» Task details
Each record should be written out exactly as given.
___ Extracted records ___
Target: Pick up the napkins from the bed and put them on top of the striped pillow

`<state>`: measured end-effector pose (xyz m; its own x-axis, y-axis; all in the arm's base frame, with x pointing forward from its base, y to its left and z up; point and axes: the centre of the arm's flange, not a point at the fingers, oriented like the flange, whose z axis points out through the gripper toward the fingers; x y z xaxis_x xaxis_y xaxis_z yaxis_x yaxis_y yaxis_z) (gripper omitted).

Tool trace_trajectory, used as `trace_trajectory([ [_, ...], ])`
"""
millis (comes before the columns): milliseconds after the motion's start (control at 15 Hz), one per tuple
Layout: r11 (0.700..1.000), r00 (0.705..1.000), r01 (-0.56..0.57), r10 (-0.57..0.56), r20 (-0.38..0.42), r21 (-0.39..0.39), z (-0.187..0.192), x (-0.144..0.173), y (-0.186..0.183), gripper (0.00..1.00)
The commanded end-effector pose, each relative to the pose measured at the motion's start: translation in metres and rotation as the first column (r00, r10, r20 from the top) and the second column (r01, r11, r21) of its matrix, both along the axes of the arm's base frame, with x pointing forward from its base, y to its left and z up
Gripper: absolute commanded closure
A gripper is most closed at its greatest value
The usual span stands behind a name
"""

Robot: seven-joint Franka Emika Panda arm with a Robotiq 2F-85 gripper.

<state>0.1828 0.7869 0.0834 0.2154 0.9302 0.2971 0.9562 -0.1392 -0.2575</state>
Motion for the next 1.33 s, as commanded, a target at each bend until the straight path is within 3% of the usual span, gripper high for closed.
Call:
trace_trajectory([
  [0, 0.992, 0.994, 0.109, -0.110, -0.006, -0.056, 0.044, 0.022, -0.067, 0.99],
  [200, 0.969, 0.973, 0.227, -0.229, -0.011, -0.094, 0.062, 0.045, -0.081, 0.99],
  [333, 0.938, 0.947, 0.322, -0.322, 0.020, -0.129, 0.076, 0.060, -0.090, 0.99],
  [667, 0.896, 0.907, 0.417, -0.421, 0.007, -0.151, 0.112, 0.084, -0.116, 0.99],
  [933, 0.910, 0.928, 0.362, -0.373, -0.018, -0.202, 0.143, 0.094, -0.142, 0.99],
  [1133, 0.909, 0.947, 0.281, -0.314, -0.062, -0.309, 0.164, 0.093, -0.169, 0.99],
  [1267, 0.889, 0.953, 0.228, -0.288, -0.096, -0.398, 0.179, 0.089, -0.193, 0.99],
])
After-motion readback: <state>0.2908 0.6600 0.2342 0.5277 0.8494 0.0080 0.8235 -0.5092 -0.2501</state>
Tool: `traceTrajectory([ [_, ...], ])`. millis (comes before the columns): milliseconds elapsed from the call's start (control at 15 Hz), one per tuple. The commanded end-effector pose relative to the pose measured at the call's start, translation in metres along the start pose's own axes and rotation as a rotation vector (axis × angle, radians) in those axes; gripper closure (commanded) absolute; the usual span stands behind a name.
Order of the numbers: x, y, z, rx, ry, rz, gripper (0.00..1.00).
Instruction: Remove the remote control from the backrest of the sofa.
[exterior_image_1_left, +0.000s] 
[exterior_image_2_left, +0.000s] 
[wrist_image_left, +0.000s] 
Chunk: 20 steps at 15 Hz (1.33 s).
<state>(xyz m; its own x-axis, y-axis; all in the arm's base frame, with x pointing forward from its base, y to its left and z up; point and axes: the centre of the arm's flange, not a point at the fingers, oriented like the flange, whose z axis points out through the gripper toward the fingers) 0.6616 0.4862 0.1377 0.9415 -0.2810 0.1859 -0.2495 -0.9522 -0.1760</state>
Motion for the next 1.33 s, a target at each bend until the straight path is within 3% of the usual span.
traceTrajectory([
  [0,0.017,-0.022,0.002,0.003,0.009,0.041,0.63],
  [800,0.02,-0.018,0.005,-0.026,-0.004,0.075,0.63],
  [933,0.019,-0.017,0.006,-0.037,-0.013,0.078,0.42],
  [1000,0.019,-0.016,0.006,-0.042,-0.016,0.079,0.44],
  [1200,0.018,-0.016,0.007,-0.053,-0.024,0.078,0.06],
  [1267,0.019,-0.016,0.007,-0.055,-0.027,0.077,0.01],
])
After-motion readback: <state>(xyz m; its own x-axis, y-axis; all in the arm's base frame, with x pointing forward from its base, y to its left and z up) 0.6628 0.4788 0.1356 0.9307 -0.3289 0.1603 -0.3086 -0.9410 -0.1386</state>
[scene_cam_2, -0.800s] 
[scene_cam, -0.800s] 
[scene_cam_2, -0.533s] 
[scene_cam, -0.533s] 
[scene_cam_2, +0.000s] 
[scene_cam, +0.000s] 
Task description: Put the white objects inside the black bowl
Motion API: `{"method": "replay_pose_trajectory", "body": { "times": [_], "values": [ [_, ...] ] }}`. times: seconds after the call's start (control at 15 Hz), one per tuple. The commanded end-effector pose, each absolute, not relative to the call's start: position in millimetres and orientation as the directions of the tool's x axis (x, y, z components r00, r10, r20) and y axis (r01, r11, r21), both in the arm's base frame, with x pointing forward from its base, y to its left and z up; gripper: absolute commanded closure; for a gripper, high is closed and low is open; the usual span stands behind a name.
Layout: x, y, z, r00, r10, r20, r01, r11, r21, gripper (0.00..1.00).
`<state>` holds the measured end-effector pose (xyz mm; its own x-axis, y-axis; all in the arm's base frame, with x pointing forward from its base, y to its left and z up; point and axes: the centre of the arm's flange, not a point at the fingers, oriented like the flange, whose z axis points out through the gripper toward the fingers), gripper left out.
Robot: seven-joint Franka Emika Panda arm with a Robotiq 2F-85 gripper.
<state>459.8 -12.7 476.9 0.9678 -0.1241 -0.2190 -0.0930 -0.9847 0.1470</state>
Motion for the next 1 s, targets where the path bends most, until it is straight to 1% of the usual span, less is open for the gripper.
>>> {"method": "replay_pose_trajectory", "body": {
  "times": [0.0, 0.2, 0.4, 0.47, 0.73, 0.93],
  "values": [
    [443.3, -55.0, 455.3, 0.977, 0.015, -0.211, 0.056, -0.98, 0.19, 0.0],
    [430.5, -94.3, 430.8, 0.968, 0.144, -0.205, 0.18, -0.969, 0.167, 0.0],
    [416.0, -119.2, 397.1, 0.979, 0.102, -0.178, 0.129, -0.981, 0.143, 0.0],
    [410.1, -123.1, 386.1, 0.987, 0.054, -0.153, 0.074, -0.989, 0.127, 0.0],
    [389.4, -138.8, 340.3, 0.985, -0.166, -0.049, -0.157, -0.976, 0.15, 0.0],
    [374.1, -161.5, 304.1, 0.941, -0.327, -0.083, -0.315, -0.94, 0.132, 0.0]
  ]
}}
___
» Solution
Target: Pick up the napkins from the bed and put them on top of the striped pillow

`<state>`: measured end-effector pose (xyz m; its own x-axis, y-axis; all in the arm's base frame, with x pointing forward from its base, y to its left and z up; point and axes: the centre of the arm's flange, not a point at the fingers, oriented like the flange, whose z axis points out through the gripper toward the fingers; x y z xaxis_x xaxis_y xaxis_z yaxis_x yaxis_y yaxis_z) (gripper omitted).

Tool trace_trajectory, used as `trace_trajectory([ [_, ...], ])`
"""
millis (comes before the columns): milliseconds after the motion's start (control at 15 Hz), one per tuple
Layout: r11 (0.700..1.000), r00 (0.705..1.000), r01 (-0.56..0.57), r10 (-0.57..0.56), r20 (-0.38..0.42), r21 (-0.39..0.39), z (-0.187..0.192), x (-0.144..0.173), y (-0.186..0.183), gripper (0.00..1.00)
The commanded end-effector pose, each relative to the pose measured at the motion's start: translation in metres and rotation as the first column (r00, r10, r20 from the top) and the second column (r01, r11, r21) of its matrix, both along the axes of the arm's base frame, with x pointing forward from its base, y to its left and z up
Gripper: absolute commanded closure
A gripper is most closed at its greatest value
The usual span stands behind a name
"""

Robot: seven-joint Franka Emika Panda arm with a Robotiq 2F-85 gripper.

<state>0.1828 0.7869 0.0834 0.2154 0.9302 0.2971 0.9562 -0.1392 -0.2575</state>
Motion for the next 1.33 s, as commanded, a target at each bend until the straight path is within 3% of the usual span, gripper high for closed.
Call:
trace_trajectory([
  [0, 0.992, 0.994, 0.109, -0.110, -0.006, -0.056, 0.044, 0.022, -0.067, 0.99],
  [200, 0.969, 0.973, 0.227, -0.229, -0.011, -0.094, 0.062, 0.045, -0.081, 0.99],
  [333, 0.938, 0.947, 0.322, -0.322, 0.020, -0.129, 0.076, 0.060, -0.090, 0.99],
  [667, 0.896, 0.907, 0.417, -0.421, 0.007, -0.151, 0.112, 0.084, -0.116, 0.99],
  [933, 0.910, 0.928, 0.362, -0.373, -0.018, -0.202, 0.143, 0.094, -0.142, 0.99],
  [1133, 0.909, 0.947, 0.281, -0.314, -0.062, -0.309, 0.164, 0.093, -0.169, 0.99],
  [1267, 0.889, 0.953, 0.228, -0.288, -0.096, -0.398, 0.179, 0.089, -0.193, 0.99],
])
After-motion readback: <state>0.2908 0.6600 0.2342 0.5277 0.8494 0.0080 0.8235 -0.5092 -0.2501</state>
Tool: `traceTrajectory([ [_, ...], ])`. millis (comes before the columns): milliseconds elapsed from the call's start (control at 15 Hz), one per tuple. The commanded end-effector pose relative to the pose measured at the call's start, translation in metres along the start pose's own axes and rotation as a rotation vector (axis × angle, radians) in those axes; gripper closure (commanded) absolute; the usual span stands behind a name.
Order of the numbers: x, y, z, rx, ry, rz, gripper (0.00..1.00).
Instruction: Remove the remote control from the backrest of the sofa.
[exterior_image_1_left, +0.000s] 
[exterior_image_2_left, +0.000s] 
[wrist_image_left, +0.000s] 
Chunk: 20 steps at 15 Hz (1.33 s).
<state>(xyz m; its own x-axis, y-axis; all in the arm's base frame, with x pointing forward from its base, y to its left and z up; point and axes: the centre of the arm's flange, not a point at the fingers, oriented like the flange, whose z axis points out through the gripper toward the fingers) 0.6616 0.4862 0.1377 0.9415 -0.2810 0.1859 -0.2495 -0.9522 -0.1760</state>
Motion for the next 1.33 s, a target at each bend until the straight path is within 3% of the usual span.
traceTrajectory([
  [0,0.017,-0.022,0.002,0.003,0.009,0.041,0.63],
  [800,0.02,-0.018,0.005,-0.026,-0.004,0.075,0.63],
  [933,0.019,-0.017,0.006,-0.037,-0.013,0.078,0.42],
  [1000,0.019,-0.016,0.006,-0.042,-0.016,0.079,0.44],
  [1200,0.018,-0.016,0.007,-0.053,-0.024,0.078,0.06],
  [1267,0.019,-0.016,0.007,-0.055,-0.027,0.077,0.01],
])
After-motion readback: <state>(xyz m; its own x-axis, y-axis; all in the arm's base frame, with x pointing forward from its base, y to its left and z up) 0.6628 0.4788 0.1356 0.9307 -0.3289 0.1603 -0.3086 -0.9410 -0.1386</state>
[scene_cam_2, -0.800s] 
[scene_cam, -0.800s] 
[scene_cam_2, -0.533s] 
[scene_cam, -0.533s] 
[scene_cam_2, +0.000s] 
[scene_cam, +0.000s] 
Task description: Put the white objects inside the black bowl
Motion API: `{"method": "replay_pose_trajectory", "body": { "times": [_], "values": [ [_, ...] ] }}`. times: seconds after the call's start (control at 15 Hz), one per tuple. The commanded end-effector pose, each absolute, not relative to the call's start: position in millimetres and orientation as the directions of the tool's x axis (x, y, z components r00, r10, r20) and y axis (r01, r11, r21), both in the arm's base frame, with x pointing forward from its base, y to its left and z up; gripper: absolute commanded closure; for a gripper, high is closed and low is open; the usual span stands behind a name.
Layout: x, y, z, r00, r10, r20, r01, r11, r21, gripper (0.00..1.00).
`<state>` holds the measured end-effector pose (xyz mm; its own x-axis, y-axis; all in the arm's base frame, with x pointing forward from its base, y to its left and z up; point and axes: the centre of the arm's flange, not a point at the fingers, oriented like the flange, whose z axis points out through the gripper toward the fingers), gripper left out.
Robot: seven-joint Franka Emika Panda arm with a Robotiq 2F-85 gripper.
<state>459.8 -12.7 476.9 0.9678 -0.1241 -0.2190 -0.0930 -0.9847 0.1470</state>
Motion for the next 1 s, targets where the path bends most, until it is straight to 1% of the usual span, less is open for the gripper.
>>> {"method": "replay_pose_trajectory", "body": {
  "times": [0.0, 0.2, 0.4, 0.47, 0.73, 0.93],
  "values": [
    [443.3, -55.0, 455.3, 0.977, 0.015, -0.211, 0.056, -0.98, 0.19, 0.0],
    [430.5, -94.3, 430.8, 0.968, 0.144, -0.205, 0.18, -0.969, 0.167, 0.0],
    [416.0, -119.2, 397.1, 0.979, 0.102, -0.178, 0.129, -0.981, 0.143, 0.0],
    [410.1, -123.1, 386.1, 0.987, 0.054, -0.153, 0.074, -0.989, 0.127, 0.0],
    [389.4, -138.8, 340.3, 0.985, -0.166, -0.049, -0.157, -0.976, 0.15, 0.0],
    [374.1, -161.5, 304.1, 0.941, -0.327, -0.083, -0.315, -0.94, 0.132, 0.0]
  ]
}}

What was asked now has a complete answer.